**Your instructions:** The lines to reproduce from the material below are those from the one containing "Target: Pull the" through the one containing "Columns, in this", both included; write them out exactly and add nothing.

---

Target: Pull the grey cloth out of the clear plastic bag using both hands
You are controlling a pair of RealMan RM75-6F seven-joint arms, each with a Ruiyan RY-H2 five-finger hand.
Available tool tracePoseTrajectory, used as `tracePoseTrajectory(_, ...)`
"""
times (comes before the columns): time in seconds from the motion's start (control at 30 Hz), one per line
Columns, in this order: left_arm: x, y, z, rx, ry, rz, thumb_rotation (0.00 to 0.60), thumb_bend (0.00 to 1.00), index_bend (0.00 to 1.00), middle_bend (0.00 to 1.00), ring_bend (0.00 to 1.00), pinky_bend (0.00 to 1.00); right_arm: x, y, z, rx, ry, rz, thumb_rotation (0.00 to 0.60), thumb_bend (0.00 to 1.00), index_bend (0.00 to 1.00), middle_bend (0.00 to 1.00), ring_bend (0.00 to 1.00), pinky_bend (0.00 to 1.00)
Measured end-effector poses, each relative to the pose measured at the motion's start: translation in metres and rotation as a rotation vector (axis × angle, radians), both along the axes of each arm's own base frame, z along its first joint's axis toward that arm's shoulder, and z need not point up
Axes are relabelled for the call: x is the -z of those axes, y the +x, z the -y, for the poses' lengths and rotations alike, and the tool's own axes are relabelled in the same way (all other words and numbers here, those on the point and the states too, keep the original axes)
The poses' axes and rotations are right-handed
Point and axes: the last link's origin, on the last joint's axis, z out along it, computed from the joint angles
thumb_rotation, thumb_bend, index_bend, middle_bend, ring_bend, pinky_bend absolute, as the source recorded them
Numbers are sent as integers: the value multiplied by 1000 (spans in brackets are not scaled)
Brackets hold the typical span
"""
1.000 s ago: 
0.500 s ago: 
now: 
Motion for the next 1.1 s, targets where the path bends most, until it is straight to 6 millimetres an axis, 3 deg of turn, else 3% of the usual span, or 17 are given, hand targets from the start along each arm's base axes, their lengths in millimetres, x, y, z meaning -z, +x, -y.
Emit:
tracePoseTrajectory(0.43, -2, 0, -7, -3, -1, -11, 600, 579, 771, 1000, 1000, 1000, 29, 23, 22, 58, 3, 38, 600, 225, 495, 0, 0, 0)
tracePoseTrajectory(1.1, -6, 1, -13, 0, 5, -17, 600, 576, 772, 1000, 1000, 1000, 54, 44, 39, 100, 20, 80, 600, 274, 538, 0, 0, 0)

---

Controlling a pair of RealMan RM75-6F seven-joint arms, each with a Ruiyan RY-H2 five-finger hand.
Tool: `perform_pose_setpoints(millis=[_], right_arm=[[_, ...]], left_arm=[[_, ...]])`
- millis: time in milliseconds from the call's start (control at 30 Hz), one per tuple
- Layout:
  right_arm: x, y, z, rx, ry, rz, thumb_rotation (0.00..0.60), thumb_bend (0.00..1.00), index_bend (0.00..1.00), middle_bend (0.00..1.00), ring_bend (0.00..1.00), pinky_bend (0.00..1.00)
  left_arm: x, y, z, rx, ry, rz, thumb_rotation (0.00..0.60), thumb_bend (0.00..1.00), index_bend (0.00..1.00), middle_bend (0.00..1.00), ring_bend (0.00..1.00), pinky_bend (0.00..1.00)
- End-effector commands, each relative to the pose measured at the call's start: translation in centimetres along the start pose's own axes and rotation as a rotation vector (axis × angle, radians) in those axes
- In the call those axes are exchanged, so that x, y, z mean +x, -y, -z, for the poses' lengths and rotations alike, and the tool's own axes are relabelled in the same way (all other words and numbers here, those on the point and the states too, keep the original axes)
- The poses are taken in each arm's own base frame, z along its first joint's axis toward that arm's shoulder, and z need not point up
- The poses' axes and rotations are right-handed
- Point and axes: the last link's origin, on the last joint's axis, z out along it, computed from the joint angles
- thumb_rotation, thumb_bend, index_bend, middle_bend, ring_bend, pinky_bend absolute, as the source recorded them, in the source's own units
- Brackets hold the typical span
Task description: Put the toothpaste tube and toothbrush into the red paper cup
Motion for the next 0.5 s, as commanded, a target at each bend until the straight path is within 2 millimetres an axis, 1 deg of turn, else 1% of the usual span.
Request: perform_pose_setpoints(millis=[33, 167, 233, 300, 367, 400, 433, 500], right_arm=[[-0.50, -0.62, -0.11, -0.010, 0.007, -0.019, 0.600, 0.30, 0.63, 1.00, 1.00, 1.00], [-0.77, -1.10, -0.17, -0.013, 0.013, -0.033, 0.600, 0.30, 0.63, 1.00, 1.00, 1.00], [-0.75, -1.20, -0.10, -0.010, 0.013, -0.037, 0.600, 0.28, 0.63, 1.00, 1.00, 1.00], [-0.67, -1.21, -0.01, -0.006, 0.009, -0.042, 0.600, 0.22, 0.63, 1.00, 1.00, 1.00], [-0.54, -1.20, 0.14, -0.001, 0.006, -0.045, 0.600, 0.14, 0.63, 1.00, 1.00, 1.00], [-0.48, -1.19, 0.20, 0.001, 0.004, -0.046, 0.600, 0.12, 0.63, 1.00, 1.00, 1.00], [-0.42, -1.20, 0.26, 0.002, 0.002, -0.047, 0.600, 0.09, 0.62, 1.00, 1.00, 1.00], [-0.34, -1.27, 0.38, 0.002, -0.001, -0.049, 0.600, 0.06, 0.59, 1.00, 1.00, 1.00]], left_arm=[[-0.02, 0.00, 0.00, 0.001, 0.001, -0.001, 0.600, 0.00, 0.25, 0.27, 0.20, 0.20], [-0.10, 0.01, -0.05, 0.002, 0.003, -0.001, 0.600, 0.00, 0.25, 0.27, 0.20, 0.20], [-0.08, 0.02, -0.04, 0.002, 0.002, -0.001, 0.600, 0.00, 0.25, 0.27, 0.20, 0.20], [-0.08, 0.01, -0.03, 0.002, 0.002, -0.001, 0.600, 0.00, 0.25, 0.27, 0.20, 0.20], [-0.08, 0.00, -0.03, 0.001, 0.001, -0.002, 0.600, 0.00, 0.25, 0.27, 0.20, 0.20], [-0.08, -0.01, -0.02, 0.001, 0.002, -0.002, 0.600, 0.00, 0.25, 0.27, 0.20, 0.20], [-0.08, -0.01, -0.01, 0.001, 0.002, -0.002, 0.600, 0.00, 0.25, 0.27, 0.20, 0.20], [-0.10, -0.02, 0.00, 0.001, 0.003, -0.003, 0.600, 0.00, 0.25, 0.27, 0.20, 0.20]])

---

**Result:**
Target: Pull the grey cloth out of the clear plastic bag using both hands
You are controlling a pair of RealMan RM75-6F seven-joint arms, each with a Ruiyan RY-H2 five-finger hand.
Available tool tracePoseTrajectory, used as `tracePoseTrajectory(_, ...)`
"""
times (comes before the columns): time in seconds from the motion's start (control at 30 Hz), one per line
Columns, in this order: left_arm: x, y, z, rx, ry, rz, thumb_rotation (0.00 to 0.60), thumb_bend (0.00 to 1.00), index_bend (0.00 to 1.00), middle_bend (0.00 to 1.00), ring_bend (0.00 to 1.00), pinky_bend (0.00 to 1.00); right_arm: x, y, z, rx, ry, rz, thumb_rotation (0.00 to 0.60), thumb_bend (0.00 to 1.00), index_bend (0.00 to 1.00), middle_bend (0.00 to 1.00), ring_bend (0.00 to 1.00), pinky_bend (0.00 to 1.00)

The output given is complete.